61    That may not be as surprising a statement as first appears if it is interpreted as a view that the remaining discrepancy must have been made up of a large number of errors similar in nature to the ones Ergon Energy had found – too many to track down.

62    Nevertheless, it is apparent that even at this stage, Ergon Energy was not disavowing the use of AR272c, and indeed was continuing to make adjustments for errors of classification. Indeed, Ergon Energy “also reiterate[d] that the figures in AR272c were utilised as a check of reasonableness of the actual forecast (PL561c) with the understanding that the errors described above were inherent in the assumptions made in AR272c.”

63    Once again, the AER could hardly have been persuaded by Ergon Energy’s response not to keep up its scrutiny of the difference in the figures presented to it.

64    The materials before the Tribunal show clearly that PB assiduously probed Ergon Energy and that the AER carefully assessed PB’s reports, asking further questions in satisfying itself that it should adopt PB’s conclusions.
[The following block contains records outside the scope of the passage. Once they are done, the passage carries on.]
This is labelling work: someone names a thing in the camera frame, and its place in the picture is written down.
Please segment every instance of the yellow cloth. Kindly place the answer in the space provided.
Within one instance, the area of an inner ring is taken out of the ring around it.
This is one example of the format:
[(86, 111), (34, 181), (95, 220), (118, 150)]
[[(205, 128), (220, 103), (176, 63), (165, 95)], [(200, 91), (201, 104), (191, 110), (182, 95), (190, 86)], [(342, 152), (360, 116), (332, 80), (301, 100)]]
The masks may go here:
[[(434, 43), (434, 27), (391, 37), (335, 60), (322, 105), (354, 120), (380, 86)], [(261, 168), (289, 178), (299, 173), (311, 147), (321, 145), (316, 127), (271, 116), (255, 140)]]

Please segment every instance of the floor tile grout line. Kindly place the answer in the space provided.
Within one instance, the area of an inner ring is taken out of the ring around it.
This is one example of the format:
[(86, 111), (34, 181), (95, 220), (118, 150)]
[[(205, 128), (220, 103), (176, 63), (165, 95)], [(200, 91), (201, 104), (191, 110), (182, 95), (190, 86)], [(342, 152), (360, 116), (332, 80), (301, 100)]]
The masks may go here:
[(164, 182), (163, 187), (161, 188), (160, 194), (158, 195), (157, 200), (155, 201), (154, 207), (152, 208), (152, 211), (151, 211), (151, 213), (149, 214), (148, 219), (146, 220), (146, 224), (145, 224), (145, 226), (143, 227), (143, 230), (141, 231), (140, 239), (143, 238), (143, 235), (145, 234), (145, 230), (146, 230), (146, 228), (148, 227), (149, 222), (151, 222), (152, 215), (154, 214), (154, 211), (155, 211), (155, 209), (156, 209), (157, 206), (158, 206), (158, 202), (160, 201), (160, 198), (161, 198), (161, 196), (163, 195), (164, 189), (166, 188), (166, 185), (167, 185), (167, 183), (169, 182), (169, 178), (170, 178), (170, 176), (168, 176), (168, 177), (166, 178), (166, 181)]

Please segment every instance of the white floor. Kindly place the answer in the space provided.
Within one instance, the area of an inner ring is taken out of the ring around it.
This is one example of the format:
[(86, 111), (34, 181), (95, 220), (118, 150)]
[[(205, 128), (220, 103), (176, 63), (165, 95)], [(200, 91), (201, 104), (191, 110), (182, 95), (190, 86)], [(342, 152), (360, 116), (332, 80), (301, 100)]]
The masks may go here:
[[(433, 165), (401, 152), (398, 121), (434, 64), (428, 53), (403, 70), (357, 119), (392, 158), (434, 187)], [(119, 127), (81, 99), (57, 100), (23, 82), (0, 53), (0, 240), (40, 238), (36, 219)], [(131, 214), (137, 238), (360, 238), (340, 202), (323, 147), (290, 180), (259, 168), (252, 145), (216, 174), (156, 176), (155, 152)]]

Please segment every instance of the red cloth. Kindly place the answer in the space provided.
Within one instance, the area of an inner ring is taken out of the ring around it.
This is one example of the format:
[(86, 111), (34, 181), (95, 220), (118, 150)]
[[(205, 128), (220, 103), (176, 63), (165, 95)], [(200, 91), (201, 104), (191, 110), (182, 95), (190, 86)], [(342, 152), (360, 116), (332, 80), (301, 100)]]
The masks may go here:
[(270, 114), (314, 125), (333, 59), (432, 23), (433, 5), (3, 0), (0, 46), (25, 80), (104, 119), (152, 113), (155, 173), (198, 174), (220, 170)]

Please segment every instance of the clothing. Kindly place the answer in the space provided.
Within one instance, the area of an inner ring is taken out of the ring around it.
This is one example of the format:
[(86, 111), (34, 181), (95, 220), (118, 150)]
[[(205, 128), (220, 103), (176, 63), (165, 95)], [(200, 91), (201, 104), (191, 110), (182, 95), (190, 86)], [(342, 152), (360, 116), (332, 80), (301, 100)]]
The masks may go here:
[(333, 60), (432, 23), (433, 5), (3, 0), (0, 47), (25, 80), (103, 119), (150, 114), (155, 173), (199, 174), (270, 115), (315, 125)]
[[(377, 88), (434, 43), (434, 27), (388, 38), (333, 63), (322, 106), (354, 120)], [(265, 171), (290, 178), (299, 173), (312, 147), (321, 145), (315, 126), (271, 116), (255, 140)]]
At no stage did Ergon Energy clearly make the argument that it was not reasonably possible to undertake the reconciliation that was repeatedly asked for. While it said that it did not expect the documents to reconcile exactly, it never argued that they could not in principle, in the light of the differences in their origins, be reconciled to a reasonable degree. Ergon Energy continued to rely on AR272c.

65    The Tribunal considers that Ergon Energy was required to provide sufficient information to the AER to satisfy the AER that Ergon Energy’s operating expenditure proposal reasonably reflected the operating expenditure criteria (as set out in cl 6.5.6(c) of the Rules). It did not do so.

66    The question remains whether the AER was nevertheless in error in making the adjustment that it did to Ergon Energy’s proposed expenditure.

67    The basis for that adjustment is found in PB 2010. The figures in AR272c related to the sum of meter reading and customer service expenditure. In the absence of further explanation from Ergon Energy and in light of the discrepancy remaining after Ergon Energy had reconciled the two sets of figures as far as it did, PB concluded that 79.6 per cent of the total amount for meter reading and customer service in the Revised Proposal should be allowed. It further concluded on the basis of “historical and forecast trending data available in relation to meter reading” that all of the discrepancy was due to customer service costs.

68    While not accepting the basis of this conclusion, Ergon Energy accepted, during the hearing, the AER’s explanation of its calculation of a $33 million reduction in Ergon Energy’s customer service opex allowance.

69    Ergon Energy submitted to the Tribunal that the AER’s reasoning in making this reduction amounted to a thorough rejection of AR272c. The Tribunal considers that PB was entitled to reach the view that it did, based on its expertise and the information before it. The AER fell into no error in relying upon PB.

70    Consequently, the Tribunal finds no error on the part of the AER in relation to customer service costs. Pursuant to s 71P of the NEL and for the reasons set out above, the Tribunal affirms the AER’s decision not to accept Ergon Energy’s customer service costs. In so deciding, the Tribunal had regard to the capex and opex factors, the capex and opex criteria, including the capex and opex objectives.

71    The Tribunal directs that the parties confer and provide minutes of the appropriate determination to be made in light of the above reasons no later than 4:00pm on Monday 31 January 2011.

I certify that the preceding seventy-one (71) numbered paragraphs are a true copy of the Reasons for Decision herein of the Honourable Justice Middleton (Deputy President), RC Davey and RF Shogren.